- Brief -
What you give must be the lines from the one containing "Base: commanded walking" through the last line of the listing below, exactly, with nothing else and no pictures.

- Supplied information -
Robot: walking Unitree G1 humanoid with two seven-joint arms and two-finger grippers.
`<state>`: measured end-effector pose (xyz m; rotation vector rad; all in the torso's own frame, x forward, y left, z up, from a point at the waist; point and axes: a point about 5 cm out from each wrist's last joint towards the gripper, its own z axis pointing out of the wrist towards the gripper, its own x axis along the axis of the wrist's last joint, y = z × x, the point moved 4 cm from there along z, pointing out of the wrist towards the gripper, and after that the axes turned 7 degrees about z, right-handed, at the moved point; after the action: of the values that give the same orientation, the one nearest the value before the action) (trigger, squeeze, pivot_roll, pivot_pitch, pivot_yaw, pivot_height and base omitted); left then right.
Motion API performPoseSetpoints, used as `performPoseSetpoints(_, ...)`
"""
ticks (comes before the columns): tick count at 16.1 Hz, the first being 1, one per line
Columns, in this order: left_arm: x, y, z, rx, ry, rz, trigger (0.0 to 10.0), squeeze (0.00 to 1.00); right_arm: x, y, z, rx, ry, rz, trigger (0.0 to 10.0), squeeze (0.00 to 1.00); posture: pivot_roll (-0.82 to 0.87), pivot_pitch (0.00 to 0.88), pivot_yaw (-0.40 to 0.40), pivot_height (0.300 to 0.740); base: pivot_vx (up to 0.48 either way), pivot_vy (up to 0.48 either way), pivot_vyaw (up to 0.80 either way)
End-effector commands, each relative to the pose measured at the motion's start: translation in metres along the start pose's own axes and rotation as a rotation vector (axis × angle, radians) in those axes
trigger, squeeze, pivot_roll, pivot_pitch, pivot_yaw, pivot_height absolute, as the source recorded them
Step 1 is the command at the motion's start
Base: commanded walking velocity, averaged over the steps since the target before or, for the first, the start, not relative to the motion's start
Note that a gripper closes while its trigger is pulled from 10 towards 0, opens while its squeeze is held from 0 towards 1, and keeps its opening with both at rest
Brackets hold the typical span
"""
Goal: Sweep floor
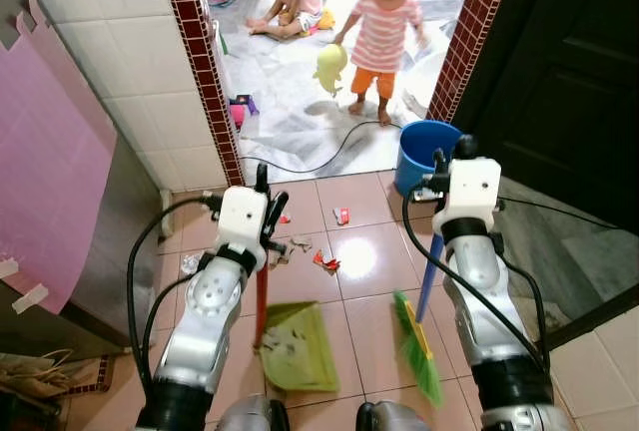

- Completed task -
Base: commanded walking velocity, averaged over the steps since the target before or, for the first, the start, not relative to the motion's start
Note that a gripper closes while its trigger is pulled from 10 towards 0, opens while its squeeze is held from 0 towards 1, and keeps its opening with both at rest
Brackets hold the typical span
"""
Goal: Sweep floor

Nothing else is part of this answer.